Issues: (1) Whether the chain of causation between a manufacturer’s allegedly false or misleading statements or omissions and end payments for prescription drugs is too attenuated to satisfy the Racketeer Influenced and Corrupt Organizations Act’s proximate cause requirement, given that every prescription-drug payment depends on numerous intervening factors, including a doctor’s independent decision to prescribe; (2) whether everyone who pays for a product with an alleged latent risk or defect necessarily suffers injury sufficient to confer Article III standing, even when the product is fully consumed, provides the bargained-for benefits and causes no ill effects.

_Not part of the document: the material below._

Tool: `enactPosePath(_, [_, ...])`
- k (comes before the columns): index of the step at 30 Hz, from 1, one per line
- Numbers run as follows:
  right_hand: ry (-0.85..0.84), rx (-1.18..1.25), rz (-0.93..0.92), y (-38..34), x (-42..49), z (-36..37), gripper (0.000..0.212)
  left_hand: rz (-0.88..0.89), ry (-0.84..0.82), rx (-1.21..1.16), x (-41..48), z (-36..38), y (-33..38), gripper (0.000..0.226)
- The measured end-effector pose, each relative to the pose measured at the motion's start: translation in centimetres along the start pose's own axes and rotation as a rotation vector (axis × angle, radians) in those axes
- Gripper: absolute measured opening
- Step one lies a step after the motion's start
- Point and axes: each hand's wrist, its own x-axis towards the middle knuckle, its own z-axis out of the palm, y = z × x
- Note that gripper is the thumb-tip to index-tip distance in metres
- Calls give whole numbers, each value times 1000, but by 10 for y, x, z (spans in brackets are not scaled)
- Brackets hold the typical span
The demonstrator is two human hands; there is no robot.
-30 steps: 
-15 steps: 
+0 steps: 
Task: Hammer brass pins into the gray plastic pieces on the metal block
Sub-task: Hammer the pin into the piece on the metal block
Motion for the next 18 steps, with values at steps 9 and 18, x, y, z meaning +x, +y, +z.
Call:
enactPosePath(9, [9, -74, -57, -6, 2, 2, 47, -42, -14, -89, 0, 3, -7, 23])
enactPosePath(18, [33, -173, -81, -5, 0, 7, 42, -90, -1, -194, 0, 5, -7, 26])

AT&T Mobility LLC v. McArdle

19-1078

Issue: Whether California’s public-policy rule conditioning the enforceability of arbitration agreements on acquiescence to public-injunction proceedings is preempted by the Federal Arbitration Act.

Dailey v. Florida

19-1094

Issues: (1) Whether a defendant advancing a claim under Brady v. Maryland must demonstrate that he or she could not have uncovered the suppressed evidence through the exercise of due diligence; (2) whether the materiality of a Brady claim must be determined by considering the probative force of the withheld evidence cumulatively and in the context of the government’s entire case; and (3) whether the Florida Supreme Court’s error in treating petitioner’s claim under Giglio v. United States as though it alleged knowing use of perjury, when it actually alleged withholding exculpatory evidence, warrants reversal.

Janus v. American Federation of State, County and Municipal Employees, Council 31

19-1104

Issue: Whether there is a “good faith defense” to 42 U.S.C. § 1983 that shields a defendant from damages liability for depriving citizens of their constitutional rights if the defendant acted under color of a law before it was held unconstitutional.